Here's MS' explanation of the Event ID:

Event ID 3004 — Real-Time Protection Detection
http://technet.microsoft.com/en-us/l...09(WS.10).aspx

Have you viewed the details provided in Software Explorer ?
SE is available in XP in the Control Panel.
Set it to Currently Running Programs.
On my XP box, SE shows the file as Permitted but it's *not* listed as a
Network Connected Program, which is why I am suspicious about the file
on your system, Des.
Suggest you use Software Explorer to see the Process ID of spoolsv.exe
Then open a Command Prompt, type in the following and then press Enter

netstat -a -o

The Active Connections will be listed. Look in the far right column to
locate the Process ID of spoolsv.exe and then see which Foreign Address
it's connected to, if any.
Then please post back with what the Foreign Address is.

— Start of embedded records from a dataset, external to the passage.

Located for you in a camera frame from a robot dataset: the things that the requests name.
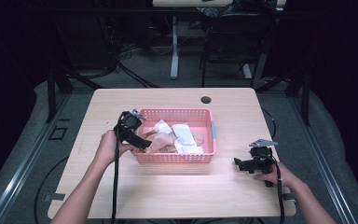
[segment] dark curtain
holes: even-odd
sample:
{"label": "dark curtain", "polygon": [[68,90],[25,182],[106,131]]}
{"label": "dark curtain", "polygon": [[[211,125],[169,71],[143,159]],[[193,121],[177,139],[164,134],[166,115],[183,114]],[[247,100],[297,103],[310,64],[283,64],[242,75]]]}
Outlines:
{"label": "dark curtain", "polygon": [[30,117],[48,65],[15,1],[0,1],[0,169]]}
{"label": "dark curtain", "polygon": [[358,1],[287,1],[290,10],[310,8],[329,15],[321,23],[283,20],[263,77],[282,76],[314,56],[310,88],[336,122],[358,181]]}

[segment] table leg
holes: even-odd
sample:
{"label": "table leg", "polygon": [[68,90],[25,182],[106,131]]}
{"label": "table leg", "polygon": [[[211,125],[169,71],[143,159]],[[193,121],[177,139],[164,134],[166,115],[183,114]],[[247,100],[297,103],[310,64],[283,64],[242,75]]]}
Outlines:
{"label": "table leg", "polygon": [[178,78],[179,66],[179,50],[178,50],[178,35],[177,35],[177,21],[176,17],[172,18],[172,65],[171,65],[171,79]]}

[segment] camera mount
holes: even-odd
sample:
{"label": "camera mount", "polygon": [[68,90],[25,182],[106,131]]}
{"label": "camera mount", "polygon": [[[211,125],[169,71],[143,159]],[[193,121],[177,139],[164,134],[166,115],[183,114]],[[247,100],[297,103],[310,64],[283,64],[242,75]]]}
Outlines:
{"label": "camera mount", "polygon": [[118,139],[142,149],[150,147],[152,142],[135,134],[135,131],[142,125],[141,119],[146,120],[136,109],[133,109],[132,113],[130,111],[121,113],[117,125],[113,129]]}
{"label": "camera mount", "polygon": [[[278,143],[258,139],[257,141],[249,144],[249,147],[252,147],[250,154],[252,155],[252,160],[242,161],[240,159],[234,158],[235,164],[240,168],[241,171],[248,171],[249,174],[254,174],[255,170],[261,170],[263,174],[271,173],[271,165],[274,163],[272,157],[272,149],[268,146],[276,146]],[[273,183],[270,181],[265,181],[266,187],[270,188],[273,186]]]}

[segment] wooden table top
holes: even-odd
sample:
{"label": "wooden table top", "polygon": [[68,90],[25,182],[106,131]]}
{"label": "wooden table top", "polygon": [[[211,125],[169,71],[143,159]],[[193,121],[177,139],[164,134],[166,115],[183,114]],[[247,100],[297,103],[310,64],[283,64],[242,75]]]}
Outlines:
{"label": "wooden table top", "polygon": [[[212,99],[204,104],[200,98]],[[140,164],[130,153],[120,158],[117,218],[278,217],[277,189],[239,171],[233,158],[250,160],[249,144],[270,140],[255,91],[247,88],[97,90],[80,127],[56,193],[69,196],[93,159],[101,135],[133,108],[208,108],[213,113],[217,152],[210,163]],[[278,159],[273,147],[273,154]],[[103,176],[89,218],[110,218],[115,167]],[[63,201],[53,201],[54,217]],[[285,214],[296,213],[293,201]]]}

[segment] metal bar
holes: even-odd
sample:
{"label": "metal bar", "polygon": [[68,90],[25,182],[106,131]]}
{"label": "metal bar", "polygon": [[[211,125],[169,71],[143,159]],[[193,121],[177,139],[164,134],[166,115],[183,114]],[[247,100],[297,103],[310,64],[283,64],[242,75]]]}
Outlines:
{"label": "metal bar", "polygon": [[54,118],[57,111],[56,94],[55,94],[55,70],[50,69],[48,73],[48,120],[50,122]]}
{"label": "metal bar", "polygon": [[38,138],[36,139],[36,143],[33,149],[25,156],[16,174],[13,175],[13,178],[7,185],[7,188],[0,199],[0,223],[5,222],[5,217],[10,210],[11,205],[16,200],[17,195],[19,194],[22,186],[27,180],[28,175],[34,168],[34,165],[41,151],[43,150],[43,145],[48,138],[48,134],[51,133],[51,131],[54,129],[55,123],[58,119],[58,115],[62,112],[62,110],[68,103],[69,98],[70,95],[67,94],[62,96],[61,100],[57,104],[56,116],[51,120],[50,123],[46,123],[41,134],[39,134]]}
{"label": "metal bar", "polygon": [[292,108],[295,110],[296,118],[300,123],[300,125],[302,126],[304,133],[307,135],[308,139],[310,140],[310,145],[312,148],[311,151],[312,156],[315,159],[316,165],[318,166],[318,169],[321,173],[321,177],[323,178],[327,190],[329,191],[330,196],[333,200],[333,203],[336,206],[336,209],[338,211],[342,223],[348,223],[348,224],[357,223],[341,191],[341,188],[338,185],[338,182],[336,181],[333,173],[330,170],[330,167],[324,157],[324,154],[321,148],[319,147],[319,144],[315,136],[313,135],[312,128],[310,126],[307,126],[304,120],[302,119],[298,102],[296,101],[295,98],[289,97],[289,103],[292,106]]}
{"label": "metal bar", "polygon": [[63,72],[65,72],[66,74],[68,74],[69,76],[71,77],[74,77],[76,78],[77,80],[79,80],[80,82],[88,85],[89,87],[93,88],[94,90],[98,90],[98,89],[102,89],[103,87],[96,84],[95,82],[93,81],[90,81],[89,79],[87,79],[86,77],[83,77],[81,76],[80,74],[78,74],[78,72],[72,70],[72,69],[69,69],[68,67],[62,65],[60,66],[61,70]]}
{"label": "metal bar", "polygon": [[307,126],[310,126],[310,70],[304,71],[303,79],[303,89],[301,96],[301,116]]}
{"label": "metal bar", "polygon": [[[85,15],[118,15],[118,16],[180,16],[180,15],[204,15],[195,7],[146,7],[146,8],[27,8],[33,12],[44,12],[48,14],[85,14]],[[243,16],[261,16],[263,12],[238,12]],[[274,10],[269,15],[275,18],[286,19],[316,19],[319,20],[325,11],[280,11]]]}

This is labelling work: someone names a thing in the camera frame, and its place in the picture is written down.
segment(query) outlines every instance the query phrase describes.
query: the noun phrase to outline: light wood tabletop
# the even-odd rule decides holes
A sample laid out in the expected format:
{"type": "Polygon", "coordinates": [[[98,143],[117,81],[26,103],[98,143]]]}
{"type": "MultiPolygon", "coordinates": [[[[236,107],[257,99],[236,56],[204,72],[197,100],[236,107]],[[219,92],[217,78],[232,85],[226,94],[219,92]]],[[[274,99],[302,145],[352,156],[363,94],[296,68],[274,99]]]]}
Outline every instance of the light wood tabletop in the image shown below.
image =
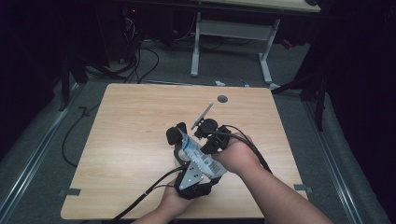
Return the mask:
{"type": "Polygon", "coordinates": [[[241,5],[246,7],[268,7],[301,12],[320,12],[319,6],[310,6],[305,0],[196,0],[202,2],[241,5]]]}
{"type": "MultiPolygon", "coordinates": [[[[64,219],[111,219],[132,204],[165,173],[176,168],[168,128],[190,127],[205,116],[251,136],[274,175],[293,188],[302,184],[272,93],[265,88],[110,84],[106,88],[61,212],[64,219]],[[227,103],[218,102],[225,95],[227,103]]],[[[176,178],[165,178],[166,184],[176,178]]],[[[304,191],[299,191],[306,198],[304,191]]],[[[124,218],[154,209],[163,194],[155,189],[124,218]]],[[[262,217],[238,176],[226,173],[212,192],[181,218],[262,217]]]]}

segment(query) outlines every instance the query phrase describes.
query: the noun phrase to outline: person's left hand
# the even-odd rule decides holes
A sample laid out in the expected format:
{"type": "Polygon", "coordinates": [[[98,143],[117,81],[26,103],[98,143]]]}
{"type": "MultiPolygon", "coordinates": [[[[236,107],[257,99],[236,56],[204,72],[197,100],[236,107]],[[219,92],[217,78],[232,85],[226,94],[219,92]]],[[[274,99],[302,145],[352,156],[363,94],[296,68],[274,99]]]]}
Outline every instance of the person's left hand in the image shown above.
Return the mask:
{"type": "MultiPolygon", "coordinates": [[[[175,180],[169,182],[168,185],[173,186],[175,180]]],[[[186,200],[178,196],[175,188],[166,187],[163,192],[163,198],[156,210],[162,214],[166,214],[171,217],[178,217],[183,214],[186,209],[195,202],[196,199],[186,200]]]]}

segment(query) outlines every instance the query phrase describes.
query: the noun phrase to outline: gray carpet
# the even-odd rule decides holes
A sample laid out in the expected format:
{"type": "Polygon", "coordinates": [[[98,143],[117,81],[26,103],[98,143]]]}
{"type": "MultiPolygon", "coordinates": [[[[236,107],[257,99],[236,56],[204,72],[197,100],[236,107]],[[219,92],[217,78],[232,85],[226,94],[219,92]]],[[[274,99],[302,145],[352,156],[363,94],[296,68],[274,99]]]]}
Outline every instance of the gray carpet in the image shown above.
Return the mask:
{"type": "MultiPolygon", "coordinates": [[[[160,80],[213,86],[215,80],[220,80],[227,86],[243,86],[244,83],[240,80],[243,79],[252,87],[268,88],[268,85],[263,82],[257,55],[229,51],[229,47],[225,44],[213,50],[203,49],[200,74],[198,77],[190,77],[191,46],[189,42],[181,44],[187,46],[174,45],[170,48],[158,44],[152,49],[158,53],[160,63],[148,74],[145,81],[160,80]]],[[[148,48],[149,46],[153,46],[153,42],[144,44],[144,47],[148,48]]],[[[216,44],[207,43],[204,47],[214,48],[216,44]]],[[[272,47],[268,64],[276,84],[281,85],[293,80],[308,48],[308,45],[291,50],[279,45],[272,47]]],[[[155,63],[156,56],[152,52],[142,49],[138,75],[145,74],[155,63]]],[[[70,105],[67,115],[50,143],[47,156],[21,197],[9,223],[78,223],[78,221],[62,220],[60,217],[64,197],[59,196],[59,191],[69,187],[75,171],[75,168],[67,164],[62,157],[62,143],[68,129],[80,118],[83,110],[80,107],[92,108],[98,104],[109,82],[114,81],[108,78],[90,77],[89,82],[81,87],[82,92],[70,105]]],[[[2,180],[0,196],[3,200],[28,160],[30,153],[37,147],[41,136],[58,113],[57,109],[62,102],[59,87],[55,89],[55,92],[56,98],[32,121],[30,127],[0,164],[0,179],[2,180]]],[[[342,201],[329,175],[315,129],[312,127],[310,118],[296,91],[287,91],[274,97],[303,182],[312,189],[312,192],[308,194],[309,200],[334,223],[349,223],[342,201]]],[[[325,133],[329,137],[329,145],[332,147],[335,158],[346,177],[346,182],[356,199],[362,220],[364,223],[389,223],[361,173],[359,165],[350,153],[333,115],[329,100],[327,104],[328,109],[324,114],[325,133]]],[[[95,111],[82,119],[67,138],[65,153],[71,162],[77,163],[79,160],[94,121],[95,111]]]]}

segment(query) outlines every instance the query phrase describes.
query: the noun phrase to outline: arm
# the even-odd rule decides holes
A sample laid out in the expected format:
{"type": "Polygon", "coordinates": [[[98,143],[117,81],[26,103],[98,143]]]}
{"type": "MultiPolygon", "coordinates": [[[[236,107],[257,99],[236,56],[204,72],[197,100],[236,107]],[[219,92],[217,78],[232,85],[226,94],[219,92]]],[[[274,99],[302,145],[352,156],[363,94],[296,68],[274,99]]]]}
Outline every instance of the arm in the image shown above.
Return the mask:
{"type": "MultiPolygon", "coordinates": [[[[171,181],[168,185],[173,186],[174,184],[175,180],[171,181]]],[[[167,224],[175,217],[183,214],[193,202],[195,202],[195,199],[186,200],[180,198],[173,187],[166,187],[158,207],[134,223],[167,224]]]]}
{"type": "Polygon", "coordinates": [[[231,138],[227,149],[213,158],[241,177],[269,223],[332,223],[307,199],[264,170],[243,142],[231,138]]]}

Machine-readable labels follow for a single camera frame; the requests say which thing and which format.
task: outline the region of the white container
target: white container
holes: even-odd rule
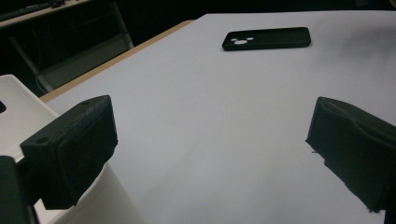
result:
[[[7,108],[0,114],[0,155],[20,161],[20,143],[58,116],[12,75],[0,76],[0,101]],[[77,206],[46,210],[40,200],[35,210],[40,223],[142,223],[109,165],[105,165]]]

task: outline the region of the phone case
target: phone case
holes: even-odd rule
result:
[[[306,27],[230,32],[224,39],[224,50],[293,49],[311,45]]]

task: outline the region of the white table
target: white table
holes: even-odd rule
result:
[[[292,26],[311,47],[221,49],[231,31]],[[396,124],[395,39],[394,12],[206,15],[48,105],[112,97],[110,165],[135,223],[382,224],[304,140],[319,96]]]

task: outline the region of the black phone case
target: black phone case
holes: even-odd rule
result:
[[[306,27],[230,32],[224,39],[224,50],[293,49],[311,45]]]

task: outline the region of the wooden table edge
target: wooden table edge
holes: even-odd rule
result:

EX: My newsgroup reader's Process ID is 2560 and it's current Foreign
Address is msnews.microsoft.com:nntp


MowGreen
===============
*-343-* FDNY
Never Forgotten
===============

banthecheck.com
"Security updates should *never* have *non-security content* prechecked"



Des wrote:

I verified the original file dates for spoolsv.exe in the system32 folder and
also the changed file date. They both match every other OS system file date
for XP mce. Defender is only issuing the warning in the event log, not
identifying it as any type virus or malware. The file is not listed in either
allow or quarantine and I am sure I have never been asked noe have I cleared
the Defender history file.

Everything works fine, Event log just records the defender warning every
minute or so... I'm thinking it has to do with permissions, maybe?